A reputação internacional do Brasil chegou ao fundo do poço, mas o próximo governo tem meios para iniciar o processo de recuperação

Oliver Stuenkel / El País

Presumindo-se que Jair Bolsonaro perca as eleições de 2022 – como as pesquisas parecem sugerir até agora – e que a democracia brasileira esteja sólida o suficiente para garantir a transição de poder, o próximo presidente terá nas mãos um dos maiores desafios na história da política externa brasileira: reconstruir a reputação e a estratégia internacional de um país cuja imagem global passou por um colapso inédito ao longo dos últimos anos. Até pouco tempo atrás, um país com assento à mesa dos poderosos quando se discutiam os grandes desafios globais, o Brasil hoje é visto como uma fonte de instabilidade, marcada pela negação da ciência no combate à covid-19 e questões ambientais.

Antes de analisar as opções de um possível sucessor de Bolsonaro, é preciso reconhecer que o ex-capitão não é apenas causa do declínio do Brasil no palco internacional. Sua ascensão também é reflexo de um país cuja economia praticamente não cresce há uma década e no qual a instabilidade política, pelo menos desde 2013, inviabiliza qualquer estratégia internacional consistente. Bolsonaro é o principal arquiteto do colapso da imagem do país no exterior, e sua atuação internacional entrará para a história como o período mais vergonhoso da política externa brasileira. No entanto, não podemos deixar de lembrar que ele assumiu um país cujo poder diplomático já se encontrava em franco declínio, simbolizado, por exemplo, pela viagem do então presidente Temer ao encontro do G20 em Hamburgo em 2017, onde não teve nenhum encontro bilateral com outros líderes antes de retornar a Brasília depressa para lidar com desafios internos, perdendo o último almoço com as demais autoridades da cúpula.

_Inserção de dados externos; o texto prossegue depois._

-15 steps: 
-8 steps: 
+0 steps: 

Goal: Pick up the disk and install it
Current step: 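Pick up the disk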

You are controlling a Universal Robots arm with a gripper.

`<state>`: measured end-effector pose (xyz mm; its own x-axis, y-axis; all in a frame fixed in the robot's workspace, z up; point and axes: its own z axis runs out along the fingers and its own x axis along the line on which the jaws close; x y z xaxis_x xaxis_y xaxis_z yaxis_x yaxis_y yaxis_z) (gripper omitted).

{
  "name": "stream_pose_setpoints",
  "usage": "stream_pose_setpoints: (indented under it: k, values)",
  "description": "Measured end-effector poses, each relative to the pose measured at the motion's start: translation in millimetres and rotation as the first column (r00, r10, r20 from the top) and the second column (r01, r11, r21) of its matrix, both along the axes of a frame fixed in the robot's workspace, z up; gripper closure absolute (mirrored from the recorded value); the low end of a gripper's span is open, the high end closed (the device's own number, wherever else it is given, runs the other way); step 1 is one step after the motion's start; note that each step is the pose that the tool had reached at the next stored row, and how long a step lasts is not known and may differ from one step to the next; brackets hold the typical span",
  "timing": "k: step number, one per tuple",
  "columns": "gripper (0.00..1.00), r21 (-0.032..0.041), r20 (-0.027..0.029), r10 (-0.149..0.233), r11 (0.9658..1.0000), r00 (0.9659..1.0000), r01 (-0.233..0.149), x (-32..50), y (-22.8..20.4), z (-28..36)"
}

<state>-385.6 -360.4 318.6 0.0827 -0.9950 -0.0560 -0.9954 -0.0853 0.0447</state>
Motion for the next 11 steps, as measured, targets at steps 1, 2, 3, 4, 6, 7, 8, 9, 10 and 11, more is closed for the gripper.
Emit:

Tudo indica que o próximo presidente herdará um país em frangalhos, que, no melhor cenário, segundo cálculo recente de pesquisadores da FGV, só retomará a tendência pré-pandemia em 2025. Seja quem for o sucessor de Bolsonaro, precisará dedicar energia considerável para apagar incêndios internos, com bem menos tempo disponível para desafios externos. Será importante, portanto, escolher um(a) chanceler com brilho próprio e muito traquejo político. Afinal, além de reerguer a imagem do país, caberá à(o) próxima(o) diplomata-chefe reconstruir o próprio Itamaraty, que perdeu espaço na condução da política externa brasileira: devido à postura negacionista do governo federal frente às mudanças climáticas e a pandemia – os dois maiores desafios da humanidade hoje –, governadores assumiram um protagonismo internacional inédito. O Itamaraty dificilmente conseguirá reconquistar todo esse espaço perdido, e será fundamental que a/o próxima chanceler tenha um diálogo fluido com os governadores para que os atores ao nível estadual e federal estejam bem alinhados na hora de articular a estratégia internacional. Da mesma forma, seria ideal se a/o vice pudesse assumir uma responsabilidade externa relevante – não para conter o estrago feito pelo presidente, como foi o caso com Hamilton Mourão –, mas reforçar a diplomacia presidencial.

Além disso, seria ingênuo acreditar que uma mera “volta ao normal” na política externa bastará para desfazer o imenso estrago feito pelo atual presidente brasileiro na imagem do país. A melhor solução será transformar as maiores fraquezas da política externa bolsonarista nos pilares da atuação internacional do próximo governo, enfatizando três grandes eixos: 1) meio ambiente, com ênfase no combate ao desmatamento, 2) saúde global e 3) democracia e multilateralismo. Nas três áreas, o Brasil não tem apenas o potencial de estar sentado à mesa dos grandes, mas também de se destacar por trazer novas ideias e iniciativas, e como país que pauta a agenda global.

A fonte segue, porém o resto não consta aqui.